The Psalm’s opening (lines 1-2) consists of three short phrases containing three words each. A subsequent single longer phrase of five words (line 2) counterbalances the three initial shorter ones with a jubilant trumpet call leading to the climactic word atah (“You”; referring to the Eternal One). Lines 3-4 re-use the pattern: three short phrases of three words each. This time they center around chromatically lowered 7th and 6th degrees (C, Bb), before resolving in an extended cadence on the tonic (D). This opening section can be seen as a modernization of the zogakhts approach; tone-painting short phrases— rather than individual words— in sequence, while maintaining an overarching form of antecedent-and-consequent half- verses.
Line 5 brings into play a long singing phrase. It visits the 4th degree (G). Its six words are answered by a shorter phrase (line 6) whose three words bloom melismatically to depict the awesome might of God on high (adir bamarom adonai). Line 8 returns to the original tonality (D) via a leap to the octave (D) — Katchko’s heroic upper-middle register — on the final word. The composition ends in the welcoming calm of Kabbalat Shabbat nusah with two so-called “Mi-Sinai Tunes.” These pertain to sacred melodic fragments so old that Ashkenazic synagogue tradition venerates them as if they were given to Moses at Sinai, along with the other Commandments. The two cited here appear on the words I’orekh yamim (“God is eternal”). They are the High Holiday “Aleinu” motif, and the t’lishah g’dolah motif for cantillating Torah. An Ossia option for higher voices also cites the latter motif at the octave.

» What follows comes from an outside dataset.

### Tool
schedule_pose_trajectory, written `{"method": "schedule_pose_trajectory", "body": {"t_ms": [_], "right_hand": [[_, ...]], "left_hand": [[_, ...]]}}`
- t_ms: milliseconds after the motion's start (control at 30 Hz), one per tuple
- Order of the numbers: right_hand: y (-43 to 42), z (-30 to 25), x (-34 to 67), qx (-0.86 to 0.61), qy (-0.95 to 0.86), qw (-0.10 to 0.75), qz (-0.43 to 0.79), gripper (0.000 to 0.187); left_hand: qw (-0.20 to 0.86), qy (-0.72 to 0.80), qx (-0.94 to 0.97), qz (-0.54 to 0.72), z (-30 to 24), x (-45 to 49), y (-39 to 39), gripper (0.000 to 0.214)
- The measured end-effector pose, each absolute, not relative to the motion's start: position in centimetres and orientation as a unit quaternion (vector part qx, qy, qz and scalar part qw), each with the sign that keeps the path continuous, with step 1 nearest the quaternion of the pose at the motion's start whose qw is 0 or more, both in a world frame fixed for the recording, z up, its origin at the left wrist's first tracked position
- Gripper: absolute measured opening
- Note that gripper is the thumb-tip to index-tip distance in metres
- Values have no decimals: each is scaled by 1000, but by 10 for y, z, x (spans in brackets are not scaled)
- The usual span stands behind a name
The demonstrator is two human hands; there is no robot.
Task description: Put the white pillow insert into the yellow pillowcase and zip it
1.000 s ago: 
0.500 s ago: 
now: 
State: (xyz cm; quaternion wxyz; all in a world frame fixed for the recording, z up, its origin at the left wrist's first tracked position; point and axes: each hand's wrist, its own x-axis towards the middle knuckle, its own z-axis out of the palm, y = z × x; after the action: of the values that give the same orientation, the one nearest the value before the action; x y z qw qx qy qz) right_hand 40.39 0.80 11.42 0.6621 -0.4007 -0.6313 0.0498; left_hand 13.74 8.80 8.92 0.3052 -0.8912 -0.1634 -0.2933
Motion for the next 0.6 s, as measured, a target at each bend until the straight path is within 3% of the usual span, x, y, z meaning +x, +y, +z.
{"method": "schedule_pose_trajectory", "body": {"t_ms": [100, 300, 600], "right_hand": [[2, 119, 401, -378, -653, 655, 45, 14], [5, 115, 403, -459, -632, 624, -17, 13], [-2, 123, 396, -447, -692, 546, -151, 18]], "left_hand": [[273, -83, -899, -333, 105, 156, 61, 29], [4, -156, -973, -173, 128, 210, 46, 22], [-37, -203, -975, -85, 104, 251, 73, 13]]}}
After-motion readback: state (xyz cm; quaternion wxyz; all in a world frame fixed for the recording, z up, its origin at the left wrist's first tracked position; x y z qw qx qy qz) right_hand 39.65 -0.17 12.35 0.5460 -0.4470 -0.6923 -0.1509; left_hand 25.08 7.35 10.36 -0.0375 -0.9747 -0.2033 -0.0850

Adolph Katchko’s three-volume Thesaurus of Cantor ial Liturgy— Otsar ha-hazzanut, published by the Sacred Music Press, continues to be available from Hebrew Union College. It remains a much-sought-after source of material for younger hazzanim, essential to the effective fulfillment of their sacred calling. Similarly indispensable should be this loving documentation of the Master’s tradition, brought to us by Deborah, the third generation of Katchko hazzanim. Her name takes its root, d-b-r, from the verb “speak.” Like her namesake, the biblical prophetess who “arose to speak in song,” she has gifted her generation not only with a lasting model of sacred song, but also with the manner in which two preceding generations— her father and grandfather — sang it before God and Israel in prayer.
Robert S. Scherr is Hazzan Emeritus of Temple Israel in Natick, Massachusetts. He currently serves as the Jewish Chaplain for Williams College in Williamstown, MA, and as Chair of Placement and Human Resources for the Cantors Assembly.